PROVIDED DATA:
━━━━
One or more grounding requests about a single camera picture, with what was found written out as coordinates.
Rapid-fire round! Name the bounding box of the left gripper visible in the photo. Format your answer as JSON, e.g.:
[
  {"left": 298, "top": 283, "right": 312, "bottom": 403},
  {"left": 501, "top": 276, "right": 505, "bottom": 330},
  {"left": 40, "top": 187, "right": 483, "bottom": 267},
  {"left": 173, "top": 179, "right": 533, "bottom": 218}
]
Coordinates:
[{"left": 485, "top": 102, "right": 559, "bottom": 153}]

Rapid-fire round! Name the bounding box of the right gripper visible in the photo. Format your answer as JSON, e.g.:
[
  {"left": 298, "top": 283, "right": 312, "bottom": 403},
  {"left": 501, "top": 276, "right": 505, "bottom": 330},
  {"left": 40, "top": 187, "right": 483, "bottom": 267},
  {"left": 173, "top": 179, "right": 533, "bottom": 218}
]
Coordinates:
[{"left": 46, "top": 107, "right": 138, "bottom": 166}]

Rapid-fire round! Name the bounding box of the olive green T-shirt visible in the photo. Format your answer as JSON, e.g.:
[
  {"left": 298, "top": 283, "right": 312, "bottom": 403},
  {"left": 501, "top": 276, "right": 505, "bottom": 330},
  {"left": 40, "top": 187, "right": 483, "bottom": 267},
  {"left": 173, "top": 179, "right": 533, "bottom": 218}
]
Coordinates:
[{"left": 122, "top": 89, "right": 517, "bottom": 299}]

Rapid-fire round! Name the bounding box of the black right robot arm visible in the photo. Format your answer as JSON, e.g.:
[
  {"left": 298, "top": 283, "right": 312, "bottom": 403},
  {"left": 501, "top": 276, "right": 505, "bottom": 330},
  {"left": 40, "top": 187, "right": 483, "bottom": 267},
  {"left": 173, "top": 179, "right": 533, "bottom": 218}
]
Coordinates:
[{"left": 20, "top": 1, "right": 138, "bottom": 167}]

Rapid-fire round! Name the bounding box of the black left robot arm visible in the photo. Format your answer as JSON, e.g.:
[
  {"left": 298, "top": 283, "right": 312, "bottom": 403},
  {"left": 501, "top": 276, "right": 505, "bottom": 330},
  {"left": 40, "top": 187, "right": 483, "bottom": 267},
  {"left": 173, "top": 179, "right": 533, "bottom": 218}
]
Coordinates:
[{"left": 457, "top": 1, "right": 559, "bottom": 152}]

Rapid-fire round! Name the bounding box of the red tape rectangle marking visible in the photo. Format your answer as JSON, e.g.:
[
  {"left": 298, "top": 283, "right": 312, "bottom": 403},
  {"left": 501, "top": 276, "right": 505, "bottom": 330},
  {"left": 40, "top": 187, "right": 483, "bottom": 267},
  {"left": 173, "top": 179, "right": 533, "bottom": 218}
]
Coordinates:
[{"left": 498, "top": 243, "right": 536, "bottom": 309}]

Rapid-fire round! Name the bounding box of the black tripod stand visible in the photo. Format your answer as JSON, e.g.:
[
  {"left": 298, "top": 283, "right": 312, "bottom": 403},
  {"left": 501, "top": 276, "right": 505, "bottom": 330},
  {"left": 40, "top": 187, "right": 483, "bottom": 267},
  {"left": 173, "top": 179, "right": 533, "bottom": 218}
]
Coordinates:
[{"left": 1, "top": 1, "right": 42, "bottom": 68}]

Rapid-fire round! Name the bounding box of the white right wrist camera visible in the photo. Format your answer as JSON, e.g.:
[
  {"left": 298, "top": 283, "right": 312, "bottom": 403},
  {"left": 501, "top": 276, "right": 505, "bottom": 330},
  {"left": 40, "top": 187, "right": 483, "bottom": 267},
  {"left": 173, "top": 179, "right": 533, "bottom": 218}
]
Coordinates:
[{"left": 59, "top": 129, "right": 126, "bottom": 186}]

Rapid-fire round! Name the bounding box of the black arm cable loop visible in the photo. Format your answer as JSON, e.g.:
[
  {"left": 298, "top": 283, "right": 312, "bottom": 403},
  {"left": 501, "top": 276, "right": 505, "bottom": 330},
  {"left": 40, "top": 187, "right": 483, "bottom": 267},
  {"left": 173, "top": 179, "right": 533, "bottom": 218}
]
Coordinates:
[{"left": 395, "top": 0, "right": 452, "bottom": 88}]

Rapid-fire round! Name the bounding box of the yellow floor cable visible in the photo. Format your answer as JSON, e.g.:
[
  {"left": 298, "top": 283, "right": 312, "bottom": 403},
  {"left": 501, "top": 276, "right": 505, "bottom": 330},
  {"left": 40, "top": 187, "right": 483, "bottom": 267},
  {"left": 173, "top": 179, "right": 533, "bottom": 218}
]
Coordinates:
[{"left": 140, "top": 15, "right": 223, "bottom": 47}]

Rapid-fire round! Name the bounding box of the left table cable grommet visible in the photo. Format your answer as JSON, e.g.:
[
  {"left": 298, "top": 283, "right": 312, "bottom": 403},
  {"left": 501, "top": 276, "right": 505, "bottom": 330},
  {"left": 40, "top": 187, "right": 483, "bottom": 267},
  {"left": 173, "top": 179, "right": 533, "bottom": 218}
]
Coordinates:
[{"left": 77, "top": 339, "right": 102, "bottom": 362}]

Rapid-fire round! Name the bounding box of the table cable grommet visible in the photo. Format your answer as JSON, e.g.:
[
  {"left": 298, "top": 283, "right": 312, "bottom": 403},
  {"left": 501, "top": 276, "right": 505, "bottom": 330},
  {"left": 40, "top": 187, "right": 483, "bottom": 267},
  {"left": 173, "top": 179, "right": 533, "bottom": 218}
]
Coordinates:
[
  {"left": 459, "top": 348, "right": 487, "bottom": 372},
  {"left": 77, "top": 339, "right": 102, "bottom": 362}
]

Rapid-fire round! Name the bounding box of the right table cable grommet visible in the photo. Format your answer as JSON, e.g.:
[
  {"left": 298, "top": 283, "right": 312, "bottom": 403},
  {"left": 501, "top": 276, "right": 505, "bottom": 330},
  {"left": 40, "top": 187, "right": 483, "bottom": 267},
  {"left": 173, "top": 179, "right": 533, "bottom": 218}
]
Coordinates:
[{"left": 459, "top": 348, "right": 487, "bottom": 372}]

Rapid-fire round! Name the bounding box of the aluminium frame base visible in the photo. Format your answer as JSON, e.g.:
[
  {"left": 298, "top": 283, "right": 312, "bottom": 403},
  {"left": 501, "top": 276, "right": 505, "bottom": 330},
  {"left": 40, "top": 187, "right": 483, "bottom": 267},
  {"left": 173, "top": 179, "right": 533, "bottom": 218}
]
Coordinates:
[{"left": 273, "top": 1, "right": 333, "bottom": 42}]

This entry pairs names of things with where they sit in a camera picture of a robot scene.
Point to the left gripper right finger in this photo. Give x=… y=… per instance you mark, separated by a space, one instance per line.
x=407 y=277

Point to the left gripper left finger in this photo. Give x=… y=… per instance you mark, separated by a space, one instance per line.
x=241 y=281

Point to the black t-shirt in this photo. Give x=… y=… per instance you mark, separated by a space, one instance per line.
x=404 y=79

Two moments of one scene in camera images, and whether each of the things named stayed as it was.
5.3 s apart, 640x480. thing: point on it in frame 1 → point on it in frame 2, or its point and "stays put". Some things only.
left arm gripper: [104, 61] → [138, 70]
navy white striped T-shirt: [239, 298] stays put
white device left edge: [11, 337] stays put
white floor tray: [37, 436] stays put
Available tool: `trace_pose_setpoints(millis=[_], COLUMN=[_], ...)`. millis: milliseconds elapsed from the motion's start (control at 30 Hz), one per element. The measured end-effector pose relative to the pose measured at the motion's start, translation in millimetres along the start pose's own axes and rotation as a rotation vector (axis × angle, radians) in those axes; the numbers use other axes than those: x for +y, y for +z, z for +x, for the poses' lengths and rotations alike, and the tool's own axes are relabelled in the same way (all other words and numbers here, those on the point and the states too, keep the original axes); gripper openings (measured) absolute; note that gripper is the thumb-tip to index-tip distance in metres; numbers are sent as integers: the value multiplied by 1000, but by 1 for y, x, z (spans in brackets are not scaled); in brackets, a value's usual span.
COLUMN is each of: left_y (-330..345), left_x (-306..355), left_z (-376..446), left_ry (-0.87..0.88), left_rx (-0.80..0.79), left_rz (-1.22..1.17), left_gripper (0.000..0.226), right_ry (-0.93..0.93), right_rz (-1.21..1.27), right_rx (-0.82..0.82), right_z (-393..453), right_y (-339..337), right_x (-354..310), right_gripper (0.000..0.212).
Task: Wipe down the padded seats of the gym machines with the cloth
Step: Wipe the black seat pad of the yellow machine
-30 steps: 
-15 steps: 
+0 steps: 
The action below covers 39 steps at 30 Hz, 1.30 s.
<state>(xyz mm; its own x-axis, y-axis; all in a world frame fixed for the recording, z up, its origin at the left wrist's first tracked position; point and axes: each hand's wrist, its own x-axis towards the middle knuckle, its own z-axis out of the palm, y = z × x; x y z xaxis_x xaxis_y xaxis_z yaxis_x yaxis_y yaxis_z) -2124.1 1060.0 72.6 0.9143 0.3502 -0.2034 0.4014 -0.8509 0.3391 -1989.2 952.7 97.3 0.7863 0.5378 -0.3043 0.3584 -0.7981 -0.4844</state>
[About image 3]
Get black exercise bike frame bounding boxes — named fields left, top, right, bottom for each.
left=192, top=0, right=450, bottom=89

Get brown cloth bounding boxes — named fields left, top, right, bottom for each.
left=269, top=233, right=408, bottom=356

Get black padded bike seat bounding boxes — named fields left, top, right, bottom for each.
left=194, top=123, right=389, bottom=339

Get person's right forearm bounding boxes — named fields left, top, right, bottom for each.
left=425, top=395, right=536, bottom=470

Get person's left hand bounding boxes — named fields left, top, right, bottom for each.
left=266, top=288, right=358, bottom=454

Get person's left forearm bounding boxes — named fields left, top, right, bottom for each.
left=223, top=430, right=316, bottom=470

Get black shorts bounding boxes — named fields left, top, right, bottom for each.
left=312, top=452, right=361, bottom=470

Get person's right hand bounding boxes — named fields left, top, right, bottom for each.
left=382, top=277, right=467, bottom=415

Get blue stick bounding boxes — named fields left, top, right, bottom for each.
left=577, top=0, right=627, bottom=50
━━━━
ASSIGNED TASK: Give the number of lines in the records above in which the word "axes" appears. Include no other text.

SOLUTION: 2